Recorded data>
★ ★ ★ ★ ★
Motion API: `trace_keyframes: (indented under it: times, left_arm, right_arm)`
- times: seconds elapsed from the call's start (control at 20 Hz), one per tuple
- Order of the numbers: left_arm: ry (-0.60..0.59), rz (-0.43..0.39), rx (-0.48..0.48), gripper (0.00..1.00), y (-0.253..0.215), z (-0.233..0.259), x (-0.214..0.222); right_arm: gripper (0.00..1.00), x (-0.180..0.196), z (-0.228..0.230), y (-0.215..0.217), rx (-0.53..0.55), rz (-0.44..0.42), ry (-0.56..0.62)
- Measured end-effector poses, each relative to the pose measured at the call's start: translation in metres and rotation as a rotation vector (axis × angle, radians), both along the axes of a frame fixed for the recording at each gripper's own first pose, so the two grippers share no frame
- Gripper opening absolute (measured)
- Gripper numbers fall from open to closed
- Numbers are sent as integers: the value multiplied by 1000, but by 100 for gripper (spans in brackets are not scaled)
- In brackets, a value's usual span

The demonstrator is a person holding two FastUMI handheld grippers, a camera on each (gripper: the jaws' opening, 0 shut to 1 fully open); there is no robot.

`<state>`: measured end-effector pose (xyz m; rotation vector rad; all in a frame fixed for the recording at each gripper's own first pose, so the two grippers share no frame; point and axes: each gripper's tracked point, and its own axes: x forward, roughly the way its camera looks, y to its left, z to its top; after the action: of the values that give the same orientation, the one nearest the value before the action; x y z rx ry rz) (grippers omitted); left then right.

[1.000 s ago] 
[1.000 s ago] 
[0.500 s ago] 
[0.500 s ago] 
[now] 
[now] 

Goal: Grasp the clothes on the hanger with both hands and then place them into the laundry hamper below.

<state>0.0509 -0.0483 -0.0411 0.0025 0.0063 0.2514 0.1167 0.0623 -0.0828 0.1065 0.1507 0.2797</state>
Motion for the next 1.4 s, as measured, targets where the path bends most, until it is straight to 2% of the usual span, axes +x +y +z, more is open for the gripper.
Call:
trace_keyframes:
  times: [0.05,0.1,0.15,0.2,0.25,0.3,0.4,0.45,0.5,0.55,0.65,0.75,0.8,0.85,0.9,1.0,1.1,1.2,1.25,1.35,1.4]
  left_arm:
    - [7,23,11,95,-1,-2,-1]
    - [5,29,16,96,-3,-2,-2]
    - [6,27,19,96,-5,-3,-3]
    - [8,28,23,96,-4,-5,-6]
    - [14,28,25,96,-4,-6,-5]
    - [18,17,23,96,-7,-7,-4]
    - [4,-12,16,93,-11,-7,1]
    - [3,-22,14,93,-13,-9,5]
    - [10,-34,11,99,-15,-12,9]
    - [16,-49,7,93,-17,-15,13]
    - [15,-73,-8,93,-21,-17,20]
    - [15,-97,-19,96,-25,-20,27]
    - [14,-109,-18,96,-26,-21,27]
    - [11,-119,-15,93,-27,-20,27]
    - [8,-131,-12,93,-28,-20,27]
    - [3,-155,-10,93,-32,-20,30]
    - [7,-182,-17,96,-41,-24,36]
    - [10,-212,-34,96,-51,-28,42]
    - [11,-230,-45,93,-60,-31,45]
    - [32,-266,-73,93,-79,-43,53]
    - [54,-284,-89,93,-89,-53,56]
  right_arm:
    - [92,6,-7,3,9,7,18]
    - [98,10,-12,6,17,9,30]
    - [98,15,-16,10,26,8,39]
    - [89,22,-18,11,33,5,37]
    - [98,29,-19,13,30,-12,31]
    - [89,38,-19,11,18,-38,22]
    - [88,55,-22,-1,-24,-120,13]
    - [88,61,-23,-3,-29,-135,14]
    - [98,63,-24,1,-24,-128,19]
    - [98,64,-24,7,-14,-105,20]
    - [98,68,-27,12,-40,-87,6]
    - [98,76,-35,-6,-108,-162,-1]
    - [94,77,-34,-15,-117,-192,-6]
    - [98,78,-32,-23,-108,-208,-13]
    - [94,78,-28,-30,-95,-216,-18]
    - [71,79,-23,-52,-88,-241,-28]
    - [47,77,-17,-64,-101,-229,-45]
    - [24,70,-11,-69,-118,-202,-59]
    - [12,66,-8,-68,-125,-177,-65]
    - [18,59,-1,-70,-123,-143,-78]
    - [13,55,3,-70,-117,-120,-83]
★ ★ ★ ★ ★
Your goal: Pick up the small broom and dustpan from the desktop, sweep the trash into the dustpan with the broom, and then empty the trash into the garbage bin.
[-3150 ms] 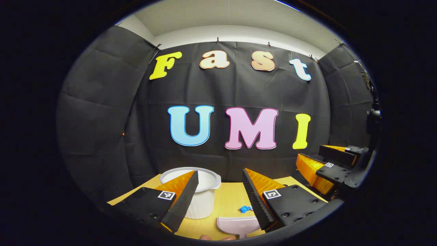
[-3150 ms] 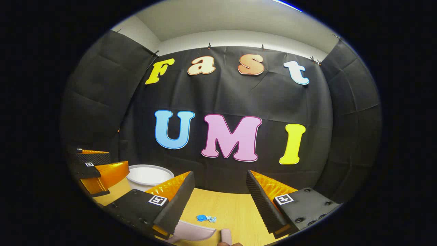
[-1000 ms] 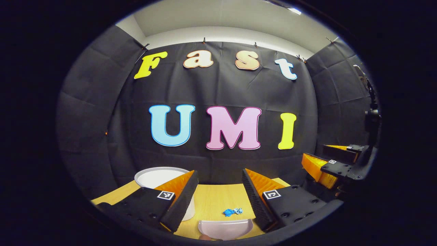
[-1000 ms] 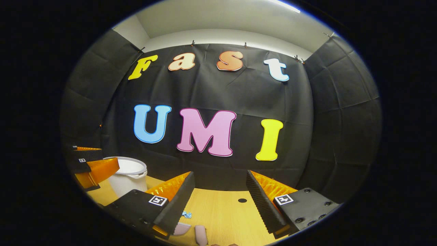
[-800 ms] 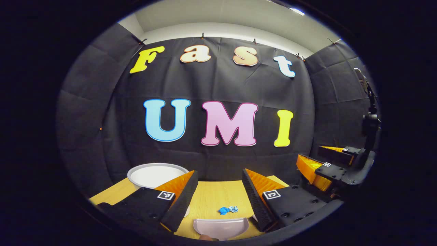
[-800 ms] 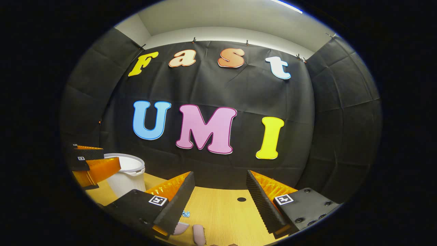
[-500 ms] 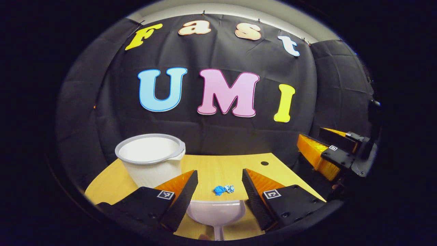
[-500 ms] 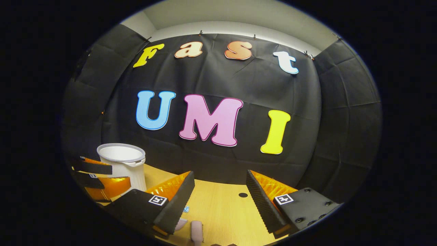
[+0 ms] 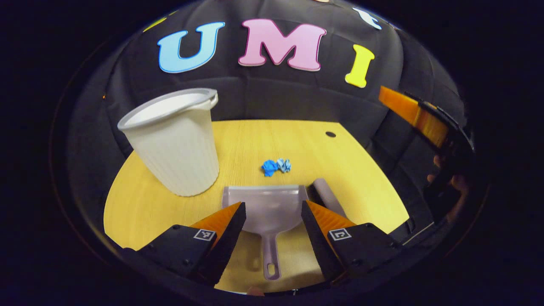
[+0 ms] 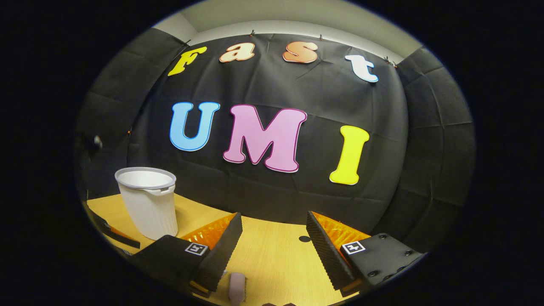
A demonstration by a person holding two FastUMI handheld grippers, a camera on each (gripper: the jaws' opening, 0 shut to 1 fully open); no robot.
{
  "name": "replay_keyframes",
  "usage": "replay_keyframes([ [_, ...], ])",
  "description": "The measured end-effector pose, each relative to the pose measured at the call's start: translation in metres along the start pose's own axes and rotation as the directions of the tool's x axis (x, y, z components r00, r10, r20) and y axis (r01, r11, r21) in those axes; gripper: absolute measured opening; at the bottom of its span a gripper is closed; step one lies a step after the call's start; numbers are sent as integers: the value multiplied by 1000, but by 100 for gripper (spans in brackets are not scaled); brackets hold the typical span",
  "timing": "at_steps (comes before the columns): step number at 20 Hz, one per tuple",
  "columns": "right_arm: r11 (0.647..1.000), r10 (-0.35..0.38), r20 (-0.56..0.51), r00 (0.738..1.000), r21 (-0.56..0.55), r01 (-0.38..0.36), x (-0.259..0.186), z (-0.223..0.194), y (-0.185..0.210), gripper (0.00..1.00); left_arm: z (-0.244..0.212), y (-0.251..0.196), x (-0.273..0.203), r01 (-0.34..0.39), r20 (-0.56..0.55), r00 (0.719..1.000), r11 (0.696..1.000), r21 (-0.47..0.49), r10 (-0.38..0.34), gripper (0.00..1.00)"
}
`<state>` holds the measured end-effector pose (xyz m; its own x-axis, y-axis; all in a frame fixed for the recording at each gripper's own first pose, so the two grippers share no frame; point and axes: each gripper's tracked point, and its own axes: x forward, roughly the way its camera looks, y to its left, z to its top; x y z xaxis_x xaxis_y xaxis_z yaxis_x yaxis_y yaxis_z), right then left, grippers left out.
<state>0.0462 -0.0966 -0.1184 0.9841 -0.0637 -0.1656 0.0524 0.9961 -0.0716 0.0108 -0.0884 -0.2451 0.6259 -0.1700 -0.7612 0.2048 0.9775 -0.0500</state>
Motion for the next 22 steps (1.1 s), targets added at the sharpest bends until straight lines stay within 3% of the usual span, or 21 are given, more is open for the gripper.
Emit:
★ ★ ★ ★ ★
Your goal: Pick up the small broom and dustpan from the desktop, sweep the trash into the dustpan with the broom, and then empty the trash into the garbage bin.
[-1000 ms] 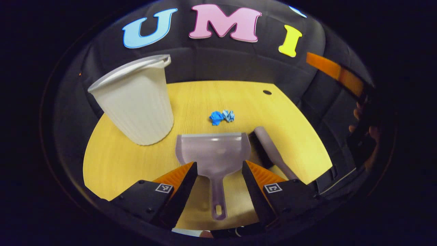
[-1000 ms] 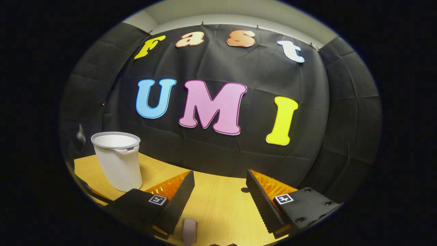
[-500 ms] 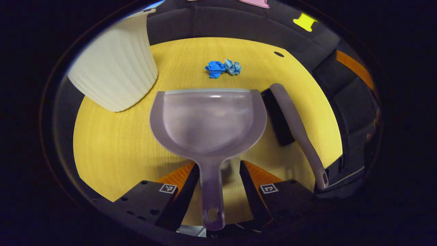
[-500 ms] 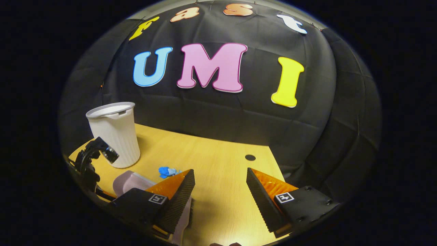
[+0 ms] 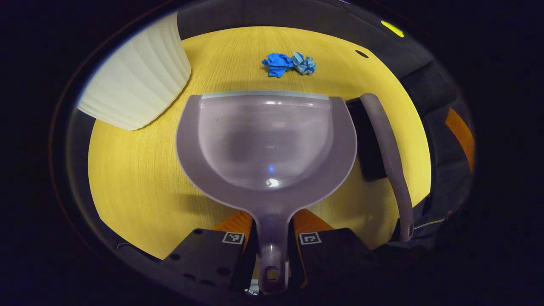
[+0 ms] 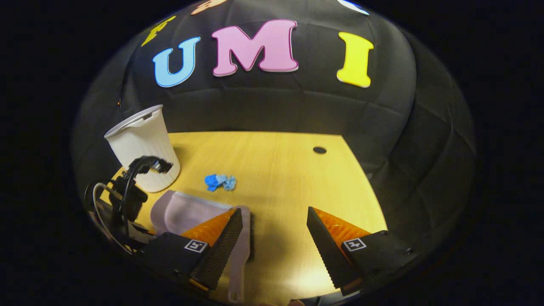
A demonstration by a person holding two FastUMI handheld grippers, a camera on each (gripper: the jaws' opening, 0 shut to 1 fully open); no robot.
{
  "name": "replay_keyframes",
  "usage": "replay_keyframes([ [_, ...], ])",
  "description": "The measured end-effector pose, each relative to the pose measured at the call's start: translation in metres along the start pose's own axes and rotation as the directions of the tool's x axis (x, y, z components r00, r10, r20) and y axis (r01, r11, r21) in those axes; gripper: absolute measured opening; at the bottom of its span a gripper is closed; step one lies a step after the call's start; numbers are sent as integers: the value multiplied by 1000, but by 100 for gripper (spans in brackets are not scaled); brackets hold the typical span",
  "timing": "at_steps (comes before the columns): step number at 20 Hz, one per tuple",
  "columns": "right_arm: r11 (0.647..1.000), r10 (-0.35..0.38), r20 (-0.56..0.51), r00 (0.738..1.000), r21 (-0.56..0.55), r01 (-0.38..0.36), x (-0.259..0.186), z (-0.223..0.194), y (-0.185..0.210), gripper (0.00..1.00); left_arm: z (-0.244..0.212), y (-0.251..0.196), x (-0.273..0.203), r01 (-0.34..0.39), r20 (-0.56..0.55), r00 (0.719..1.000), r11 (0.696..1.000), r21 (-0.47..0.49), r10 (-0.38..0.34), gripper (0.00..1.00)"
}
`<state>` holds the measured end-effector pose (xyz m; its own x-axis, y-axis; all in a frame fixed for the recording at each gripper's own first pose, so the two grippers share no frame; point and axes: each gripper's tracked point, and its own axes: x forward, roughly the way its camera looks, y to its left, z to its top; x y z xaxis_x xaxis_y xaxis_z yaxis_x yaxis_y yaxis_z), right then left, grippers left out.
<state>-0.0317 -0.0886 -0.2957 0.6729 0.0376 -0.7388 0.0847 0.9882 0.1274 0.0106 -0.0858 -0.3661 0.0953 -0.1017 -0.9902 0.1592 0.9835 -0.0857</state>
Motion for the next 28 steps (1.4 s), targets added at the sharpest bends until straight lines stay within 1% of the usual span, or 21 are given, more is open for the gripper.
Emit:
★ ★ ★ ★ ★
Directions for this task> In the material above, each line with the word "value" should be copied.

Exercise response>
- Numbers are sent as integers: the value multiplied by 1000, but by 100 for gripper (spans in brackets are not scaled)
- In brackets, a value's usual span
`<state>`: measured end-effector pose (xyz m; rotation vector rad; all in a frame fixed for the recording at each gripper's own first pose, so the two grippers share no frame; point and axes: each gripper's tracked point, and its own axes: x forward, roughly the way its camera looks, y to its left, z to its top; after the action: of the values that give the same orientation, the one nearest the value before the action; x y z rx ry rz) (grippers omitted); left then right.
  "description": "The measured end-effector pose, each relative to the pose measured at the call's start: translation in metres along the start pose's own axes and rotation as the directions of the tool's x axis (x, y, z components r00, r10, r20) and y axis (r01, r11, r21) in those axes; gripper: absolute measured opening; at the bottom of its span a gripper is closed; step one lies a step after the call's start; numbers are sent as integers: the value multiplied by 1000, but by 100 for gripper (spans in brackets are not scaled); brackets hold the typical span",
  "description": "The measured end-effector pose, each relative to the pose measured at the call's start: translation in metres along the start pose's own axes and rotation as the directions of the tool's x axis (x, y, z components r00, r10, r20) and y axis (r01, r11, r21) in those axes; gripper: absolute measured opening; at the bottom of its span a gripper is closed; step one lies a step after the call's start; numbers are sent as integers: the value multiplied by 1000, but by 100 for gripper (spans in brackets are not scaled); brackets hold the typical span",

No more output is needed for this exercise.